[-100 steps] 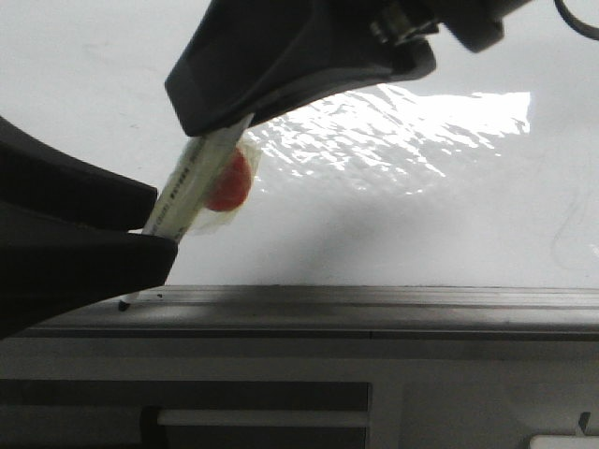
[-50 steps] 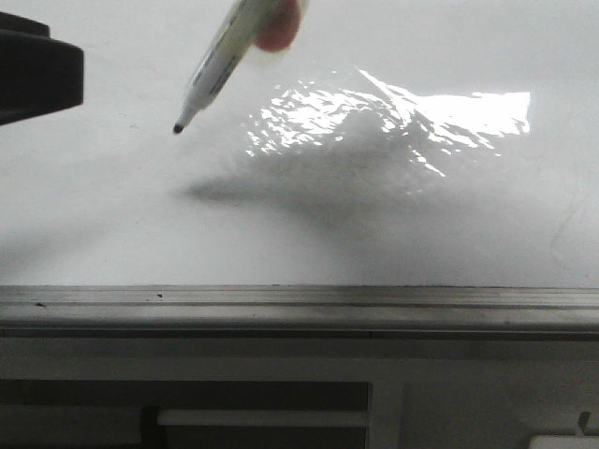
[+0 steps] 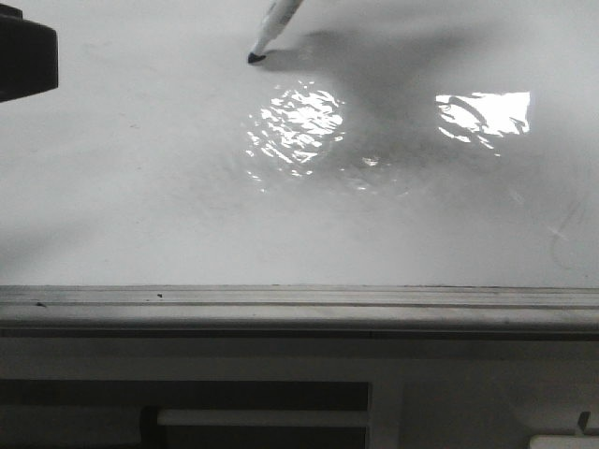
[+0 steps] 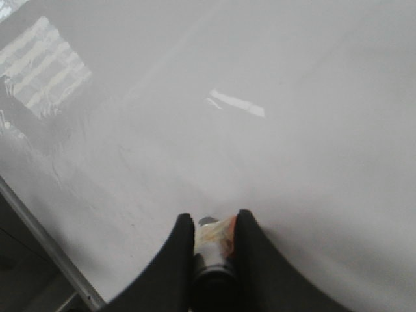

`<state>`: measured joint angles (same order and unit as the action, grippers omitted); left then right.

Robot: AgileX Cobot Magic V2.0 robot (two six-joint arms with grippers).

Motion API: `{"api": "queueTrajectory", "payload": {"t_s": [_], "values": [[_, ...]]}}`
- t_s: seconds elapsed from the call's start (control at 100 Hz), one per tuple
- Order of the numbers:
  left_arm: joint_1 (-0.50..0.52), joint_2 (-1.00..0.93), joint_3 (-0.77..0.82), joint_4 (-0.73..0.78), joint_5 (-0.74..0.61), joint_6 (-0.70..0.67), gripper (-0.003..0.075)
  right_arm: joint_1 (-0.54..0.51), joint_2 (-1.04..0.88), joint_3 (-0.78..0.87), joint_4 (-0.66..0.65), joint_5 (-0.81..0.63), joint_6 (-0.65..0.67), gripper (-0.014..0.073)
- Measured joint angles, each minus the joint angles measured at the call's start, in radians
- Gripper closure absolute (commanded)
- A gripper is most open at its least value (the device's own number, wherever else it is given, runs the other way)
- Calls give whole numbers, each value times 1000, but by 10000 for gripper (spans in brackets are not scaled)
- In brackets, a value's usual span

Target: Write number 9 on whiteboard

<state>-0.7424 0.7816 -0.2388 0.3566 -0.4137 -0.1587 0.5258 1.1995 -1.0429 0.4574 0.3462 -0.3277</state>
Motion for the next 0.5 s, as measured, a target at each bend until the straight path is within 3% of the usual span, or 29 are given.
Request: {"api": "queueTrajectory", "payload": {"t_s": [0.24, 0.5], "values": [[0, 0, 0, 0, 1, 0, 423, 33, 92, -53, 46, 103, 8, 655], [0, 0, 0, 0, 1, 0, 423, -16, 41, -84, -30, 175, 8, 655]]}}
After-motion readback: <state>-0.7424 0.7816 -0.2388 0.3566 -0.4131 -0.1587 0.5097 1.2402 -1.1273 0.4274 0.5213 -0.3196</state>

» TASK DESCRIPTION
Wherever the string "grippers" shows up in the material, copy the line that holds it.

» ANSWER SPACE
`<state>`: measured joint angles (same order and unit as the action, grippers omitted); left then right.
Robot: AgileX Cobot Magic V2.0 robot (two six-joint arms with grippers).

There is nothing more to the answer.